Model the distribution of points in space, often using Poisson processes.

Inhomogeneous Poisson process with intensity λ(s):

P[N(B) = n] = [∫Bλ(s)ds]nexp(-∫Bλ(s)ds)/n!

Where:

  • N(B) is the number of points in region B
  • λ(s) is the intensity function

# Implementation using spatstat

library(spatstat)

ppp_obj <- ppp(x, y, window=owin)

fit <- ppm(ppp_obj, ~x+y)

predict(fit, type="trend")

Mathematical Foundations

Spatial Weights Matrix

The spatial weights matrix W is fundamental to spatial modeling. It quantifies the spatial relationships between observations.

Common specifications:

  1. Contiguity-based: wij = 1 if regions i and j share a boundary, 0 otherwise
  2. Distance-based: wij = f(dij) where dij is distance between i and j
  3. k-nearest neighbors

# Creating spatial weights in R

library(spdep)

coords <- cbind(df$x, df$y)

nb <- knn2nb(knearneigh(coords, k=5))

weights <- nb2listw(nb, style="W") # Row-standardized

Spatial Autocorrelation

Spatial autocorrelation measures the degree of dependency among observations in space.

Moran's I statistic:

I = (n/S₀) × (ΣiΣjwij(yi-ȳ)(yj-ȳ)) / Σi(yi-ȳ)²

Where:

  • n is the number of spatial units
  • S₀ = ΣiΣjwij (sum of all weights)
  • wij are the spatial weights

# Testing for spatial autocorrelation

moran.test(df$y, listw=weights)

geary.test(df$y, listw=weights)

Practical Implementation in R

1. Data Preparation

# Load necessary packages

library(sf) # For spatial data

library(spdep) # Spatial dependence

library(gstat) # Geostatistics

library(tmap) # Thematic maps

# Read spatial data (e.g., shapefile)

spatial_data <- st_read("path/to/shapefile.shp")

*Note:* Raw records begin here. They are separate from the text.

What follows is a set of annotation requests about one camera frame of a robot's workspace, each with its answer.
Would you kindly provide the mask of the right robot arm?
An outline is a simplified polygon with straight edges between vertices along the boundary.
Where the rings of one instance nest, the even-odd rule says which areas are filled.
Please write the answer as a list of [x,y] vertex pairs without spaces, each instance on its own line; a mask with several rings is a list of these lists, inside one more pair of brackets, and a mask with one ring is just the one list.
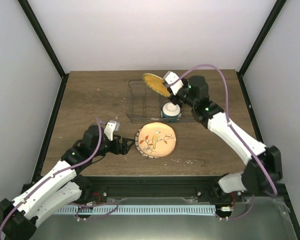
[[191,107],[193,118],[220,137],[245,164],[244,171],[228,173],[218,180],[218,185],[212,188],[213,198],[222,202],[231,192],[238,191],[276,196],[275,183],[283,176],[280,150],[275,146],[267,147],[227,119],[226,112],[210,100],[209,86],[203,76],[179,79],[176,73],[169,71],[163,81],[169,99],[174,104]]

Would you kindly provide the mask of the white bowl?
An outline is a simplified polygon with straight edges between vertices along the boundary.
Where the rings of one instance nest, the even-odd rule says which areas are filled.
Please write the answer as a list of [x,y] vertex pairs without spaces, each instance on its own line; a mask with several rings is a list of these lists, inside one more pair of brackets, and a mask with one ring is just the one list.
[[181,108],[178,104],[167,102],[162,106],[160,115],[162,118],[180,118],[182,116]]

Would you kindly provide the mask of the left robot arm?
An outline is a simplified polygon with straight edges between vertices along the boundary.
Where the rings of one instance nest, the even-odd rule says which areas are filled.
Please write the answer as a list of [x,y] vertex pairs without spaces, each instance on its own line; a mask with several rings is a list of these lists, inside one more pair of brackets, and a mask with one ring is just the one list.
[[0,202],[0,238],[29,240],[37,228],[60,208],[87,202],[92,184],[81,172],[106,154],[126,155],[134,145],[133,138],[117,135],[118,122],[105,127],[91,125],[69,148],[56,165],[38,182],[13,200]]

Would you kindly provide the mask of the yellow woven bamboo plate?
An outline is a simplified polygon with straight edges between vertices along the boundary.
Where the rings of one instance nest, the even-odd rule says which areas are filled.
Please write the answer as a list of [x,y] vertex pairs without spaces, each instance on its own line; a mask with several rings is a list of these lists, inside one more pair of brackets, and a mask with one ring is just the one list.
[[145,82],[145,84],[155,91],[157,94],[168,98],[171,94],[165,87],[165,81],[160,76],[157,76],[152,73],[144,73],[142,75],[142,79]]

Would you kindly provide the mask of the wire dish rack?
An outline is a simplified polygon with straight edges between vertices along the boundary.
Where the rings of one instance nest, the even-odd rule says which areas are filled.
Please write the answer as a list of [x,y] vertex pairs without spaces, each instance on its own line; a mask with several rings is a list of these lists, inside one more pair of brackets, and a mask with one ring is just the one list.
[[126,98],[126,115],[133,123],[192,123],[195,122],[191,108],[183,105],[180,115],[176,117],[162,117],[163,106],[169,99],[150,89],[143,80],[132,79],[128,81]]

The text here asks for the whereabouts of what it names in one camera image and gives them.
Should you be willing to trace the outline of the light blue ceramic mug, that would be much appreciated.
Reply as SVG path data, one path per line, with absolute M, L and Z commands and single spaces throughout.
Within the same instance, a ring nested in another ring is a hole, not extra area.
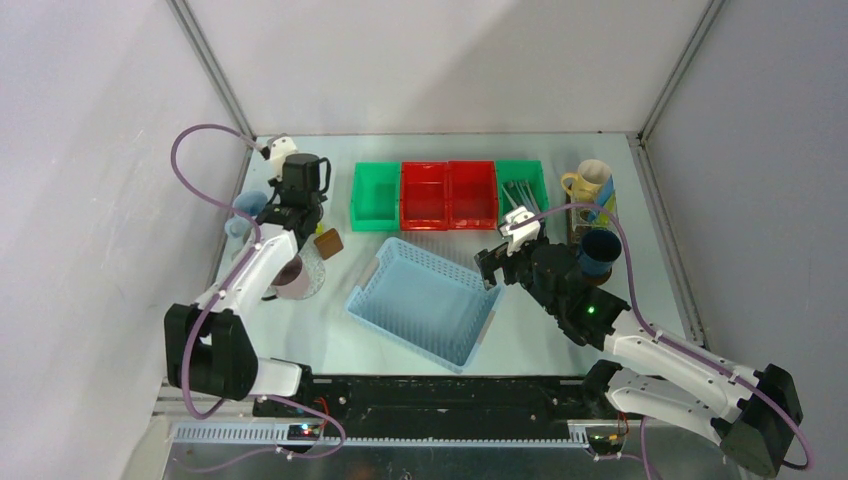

# Convert to spatial object if needed

sp_obj <- as(spatial_data, "Spatial")

2. Model Selection Workflow

  1. Test for spatial autocorrelation (Moran's I, Geary's C)
  2. Examine spatial patterns (variogram for geostatistical data)
  3. Choose appropriate model based on data characteristics
  4. Estimate model parameters
  5. Validate model (cross-validation, residuals analysis)
  6. Make predictions if needed

Complete Example: Spatial Regression

# Example: Spatial lag model

# Create neighbor list

coords <- coordinates(sp_obj)

nb <- knn2nb(knearneigh(coords, k=5))

weights <- nb2listw(nb, style="W")

# Fit spatial lag model

model <- lagsarlm(y ~ x1 + x2, data=sp_obj, listw=weights)

summary(model)

# Check residuals for remaining spatial autocorrelation

moran.test(residuals(model), listw=weights)

Key Considerations

Model Selection

  • SAR when dependent variable shows spatial dependence
  • SEM when residuals show spatial dependence
  • SDM when both dependent and independent variables show spatial patterns
  • Geostatistical models for continuous spatial processes

Common Challenges

  • Modifiable areal unit problem (MAUP)
  • Edge effects in spatial analysis
  • Computational intensity with large datasets
  • Specification of spatial weights matrix

Important Note

Always visualize your spatial data before modeling. Spatial patterns that are obvious visually may not always be captured by statistical tests, and vice versa.